Ich bin zwar kein Experte, weil ich Miniteiche habe. 
Aber ich würde bei deiner Teichgröße und Teichtiefe nur darauf achten, dass der Sauerstoffaustausch im Winter - wenn der Teich mit Eis bedeckt ist - funktioniert. Sonst würde ich der Natur ihren Lauf lassen und möglichst wenig eingreifen.  
Und natürlich beobachten und fotografieren...

Ist halt meine Sichtweise. 

In meine kleinen Kübeln sind Wasserfrösche eingezogen und drum mach ich vermutlich ein Folienzelt drüber, weil ich zuwenig Wassertiefe habe. 

 

Für deine Nachbarn hier noch ein Tipp von Anja. (Diese Idee find ich wirklich genial.)
https://www.hobby-gartenteich.de/xf/threads/27290/?q=AW%3A+Froschgequake+Ende/page-3 
und scroll bis #24


----------



## wasserlinse (29. Sep. 2010)

*AW: Kaulquappen überwintern?*

Hallo Sonja und Helmut!

Ist ja echt witzig, die rein österreichische Teilnahme an diesem Thread. 
Die "Eier" habe ich heute bei den letzten Sonnenstrahlen fotografiert und dabei auch eine fette Kaulquappe erwischt.
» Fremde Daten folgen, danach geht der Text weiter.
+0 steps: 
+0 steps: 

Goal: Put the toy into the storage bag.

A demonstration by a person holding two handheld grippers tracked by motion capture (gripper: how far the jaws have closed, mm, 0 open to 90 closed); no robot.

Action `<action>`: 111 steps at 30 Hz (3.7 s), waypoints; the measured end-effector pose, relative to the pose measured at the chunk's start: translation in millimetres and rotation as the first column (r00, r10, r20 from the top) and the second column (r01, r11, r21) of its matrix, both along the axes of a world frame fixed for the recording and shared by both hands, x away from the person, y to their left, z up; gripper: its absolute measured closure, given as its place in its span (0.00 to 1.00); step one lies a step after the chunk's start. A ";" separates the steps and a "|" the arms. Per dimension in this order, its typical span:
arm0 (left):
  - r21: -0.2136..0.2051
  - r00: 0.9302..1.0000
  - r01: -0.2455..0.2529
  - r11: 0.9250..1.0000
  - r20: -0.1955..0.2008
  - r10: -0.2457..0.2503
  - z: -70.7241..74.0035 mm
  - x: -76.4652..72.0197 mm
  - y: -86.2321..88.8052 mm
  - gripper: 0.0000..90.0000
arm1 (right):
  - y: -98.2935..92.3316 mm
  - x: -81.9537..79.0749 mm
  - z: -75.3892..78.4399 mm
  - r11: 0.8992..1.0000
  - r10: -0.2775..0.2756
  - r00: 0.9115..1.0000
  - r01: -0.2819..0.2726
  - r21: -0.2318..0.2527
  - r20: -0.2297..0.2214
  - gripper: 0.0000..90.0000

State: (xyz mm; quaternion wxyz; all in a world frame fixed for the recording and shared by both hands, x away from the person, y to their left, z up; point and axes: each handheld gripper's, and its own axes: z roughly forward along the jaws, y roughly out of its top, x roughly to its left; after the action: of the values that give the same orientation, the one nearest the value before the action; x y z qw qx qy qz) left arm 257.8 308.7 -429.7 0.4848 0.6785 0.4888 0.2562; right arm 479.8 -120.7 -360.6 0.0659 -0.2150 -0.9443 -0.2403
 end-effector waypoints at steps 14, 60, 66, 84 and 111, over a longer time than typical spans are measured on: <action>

Am Foto sieht man, dass die Beine schon da sind. Der Rest der __ Quappe wurde von den Algen verschluckt.(Seit 1 Monat habe ich Algenprobleme- aber ist auch ein neue Teich) Die Nähe der Nachbarschaft sieht man auf den anderen Fotos. 
Es erstaunt mich, wie früh die Pflanzen im Teich "Herbst" haben. Die Teichrose hat nur mehr wenige schöne Blätter, eine Knospe kommt nicht mehr an die Oberfläche. Der __ Froschlöffel und das __ Pfeilkraut haben schon keine Blätter mehr. Mein erster Herbst am Teich ist echt sehr spannend für mich.

Ich möchte mich hier bei den PflegerInnen und InitiatorInnen des Forums bedanken. Es ist für mich eine regelmäßige Freude in neuen Beiträge zu stöbern.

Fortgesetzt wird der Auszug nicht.